Slower price growth this year, says Knight Frank

KUALA LUMPUR: Despite slower growth in Knight Frank Global House Price Index in the first quarter of 2014 (1Q14), Knight Frank expects the index to strengthen in 2Q14.

“All eyes will remain on central banks, in particular the Federal Reserve, the Bank of England and the European Central Bank. The issue is not when interest rates rise but the speed and extent to which they do,” according to Knight Frank international residential analyst Kate Everett-Allen.

She noted that for the first time since 2008, no single country tracked by the Global House Price Index has recorded an annual price fall in excess of 10%.

Prices grew a marginal 0.6% in the quarter compared with 1.2% a year ago. However, annual price growth was steady at 7.1%.

“The final quarter of the year often sees a peak in sales transactions as buyers rush to complete sales before the New Year when new tax rules often come into effect, leading to a quieter market in the first quarter,” said Everett-Allen in the report.

In 1Q14, Dubai topped the annual ranking for the fourth consecutive quarter, but prices rose 3.4% compared to a 9.2% jump in the corresponding period last year.

The top five countries that recorded the most annual growth were Dubai (27.7%), China (17.5%), Estonia (16.2%), Turkey (13.8%), and Taiwan at 12.2%. They were followed by Australia, the US and Iceland with growth of 10.9%, 10.3% and 9.7% respectively.

According to the report, Eastern and Southern Europe are at the bottom 10 rankings as house prices in the region are still  declining.

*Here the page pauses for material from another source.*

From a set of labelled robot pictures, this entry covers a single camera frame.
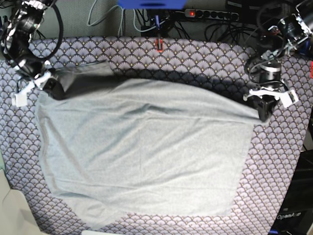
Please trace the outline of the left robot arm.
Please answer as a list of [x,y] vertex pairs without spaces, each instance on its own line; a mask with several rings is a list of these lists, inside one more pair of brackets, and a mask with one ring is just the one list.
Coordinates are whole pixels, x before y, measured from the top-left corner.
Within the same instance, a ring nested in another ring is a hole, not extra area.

“However, these declines have fallen at a slower rate, even in the weakest housing markets such as Greece (-8.4%), Cyprus (-8.7%) and Croatia (-9.7%) year-on-year,” said Everett-Allen.

She noted Singapore and Japan are the only non-European countries in the bottom 14 rankings. This is due to cooling measures and tighter mortgage lending conditions that have halted price growth for Singapore while Japan’s “abenomics” has yet to push house price growth into positive territory.

This article first appeared in The Edge Financial Daily, on June 13, 2014.